Jesus is the rock of Horeb.  It’s very common throughout all of Latin America. So she just kind of attributed this dream to, well, of course, Jesus, what he’s saying to me is, is,  he’s going to use me to bring people, to find refuge in la roca de Horeb. Jesus is the rock. So, you know, it’s easy enough to understand. Well, time went on and then as it turns out, she connects with this American missionary who is living and working in this country. And she was really excited because this missionary spoke Spanish had spent many years in Guatemala and now she’s in this other country. So they began to connect and they started making plans to join up. And, so things are just moving quickly and you know, they’re all excited and they’re putting their plans together. Well, about three weeks out of this trip that they were going to take. She calls me again and  she says, Dan, this is only three weeks away. And I don’t have any money. I don’t know how I’m going to pay for this. I said, I don’t know either, let’s pray! So we began to pray. And then it was like two days later, she says, Dan, you’re not going to believe what happened. I said, yes, I have no, you’re not!
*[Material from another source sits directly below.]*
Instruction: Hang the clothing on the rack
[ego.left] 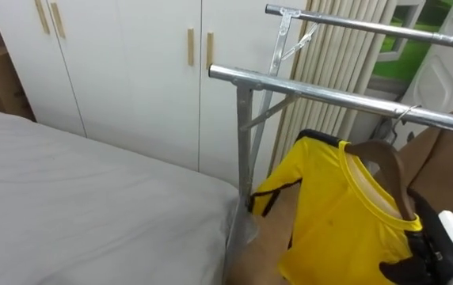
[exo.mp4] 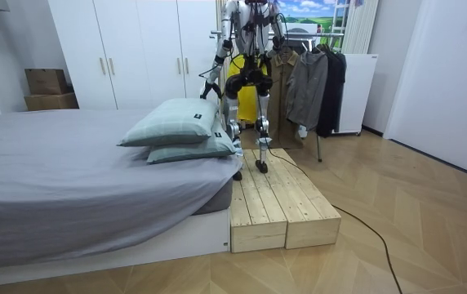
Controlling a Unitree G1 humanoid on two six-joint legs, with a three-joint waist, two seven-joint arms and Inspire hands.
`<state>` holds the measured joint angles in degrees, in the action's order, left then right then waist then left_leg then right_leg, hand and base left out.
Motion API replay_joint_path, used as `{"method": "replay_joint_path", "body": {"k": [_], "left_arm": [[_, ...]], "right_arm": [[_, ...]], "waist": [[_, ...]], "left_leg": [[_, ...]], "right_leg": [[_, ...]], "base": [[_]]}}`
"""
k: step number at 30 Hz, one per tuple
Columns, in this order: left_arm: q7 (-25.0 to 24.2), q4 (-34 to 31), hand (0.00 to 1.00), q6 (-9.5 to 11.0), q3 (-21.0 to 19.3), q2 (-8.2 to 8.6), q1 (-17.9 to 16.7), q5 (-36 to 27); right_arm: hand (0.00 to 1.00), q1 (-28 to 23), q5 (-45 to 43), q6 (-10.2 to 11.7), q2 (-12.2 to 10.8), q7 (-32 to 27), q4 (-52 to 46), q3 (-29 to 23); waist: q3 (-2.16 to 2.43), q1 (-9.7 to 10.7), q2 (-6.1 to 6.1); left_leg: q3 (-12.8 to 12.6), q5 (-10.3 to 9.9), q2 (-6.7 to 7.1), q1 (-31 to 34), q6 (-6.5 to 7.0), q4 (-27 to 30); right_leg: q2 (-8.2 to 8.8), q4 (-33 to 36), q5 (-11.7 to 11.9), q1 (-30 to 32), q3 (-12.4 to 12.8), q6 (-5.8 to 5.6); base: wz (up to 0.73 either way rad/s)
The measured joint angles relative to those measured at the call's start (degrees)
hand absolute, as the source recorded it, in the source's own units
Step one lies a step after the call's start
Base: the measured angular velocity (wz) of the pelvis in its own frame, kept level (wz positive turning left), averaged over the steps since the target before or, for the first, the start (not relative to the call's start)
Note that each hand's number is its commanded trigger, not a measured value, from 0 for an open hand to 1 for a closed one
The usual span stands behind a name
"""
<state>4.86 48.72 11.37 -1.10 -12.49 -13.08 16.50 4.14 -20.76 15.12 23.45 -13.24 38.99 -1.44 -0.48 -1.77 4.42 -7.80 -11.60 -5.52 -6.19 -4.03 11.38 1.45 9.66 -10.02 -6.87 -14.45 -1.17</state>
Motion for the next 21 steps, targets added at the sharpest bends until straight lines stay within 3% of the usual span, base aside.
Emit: {"method": "replay_joint_path", "body": {"k": [9,21], "left_arm": [[0.0,0.3,0.00,0.0,0.0,0.27,-0.1,0.1],[0.0,0.2,0.00,0.0,-0.2,-0.02,-0.2,0.4]], "right_arm": [[0.00,0.0,0.1,0.4,0.0,-1.9,-0.1,0.0],[0.00,-1.0,0.8,0.4,0.0,-4.5,-2.7,-0.6]], "waist": [[0.49,0.3,-0.81],[0.38,0.8,-0.12]], "left_leg": [[-0.2,0.0,0.02,0.0,0.00,0.0],[-0.6,0.0,0.03,-0.1,0.00,0.0]], "right_leg": [[0.03,-0.1,0.0,0.1,0.1,-0.04],[0.08,0.0,0.0,0.1,0.1,-0.05]], "base": [[0.00],[0.00]]}}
 So this lady from, from, from Guatemala, she says, Hey, Eonisae, I heard that you’re planning on making this trip. This is a restaurant owner of a very popular restaurant in Guatemala. She said, God has put on my heart and I’m going to pay for that trip. So you can go to this country. Really? Yes, what’s more. I am going to accompany you to make sure I leave you in good hands. So they went, they got there to a neighboring country. They get there. And when they went to get her visa, she goes into the embassy office. And the embassy guy, as is typical, was very rude. And he says, “no, you’re not going to get in there.  We don’t have any diplomatic relationships with Guatemala: canceled!”

Well, she’s just shocked. I mean, she’s been praying and believing and trusting God and this miraculous provision of this plane trip and only to get to the doorstep, no visa. Okay, go ahead, Jesus. So she decided the next day that she was going to go back and at least to ask them for the explanation as to why they had denied her visa. So she goes back and she says, “excuse me, but I would just like to understand why I was denied.” “No, Guatemala has no diplomatic relationships with this country.” “Well, I don’t understand it.” “No.” And it turns out that this embassy official thought Guatemala was in Africa, he had no clue. He had to take out a map and show me where Guatemala is. “Oh.” 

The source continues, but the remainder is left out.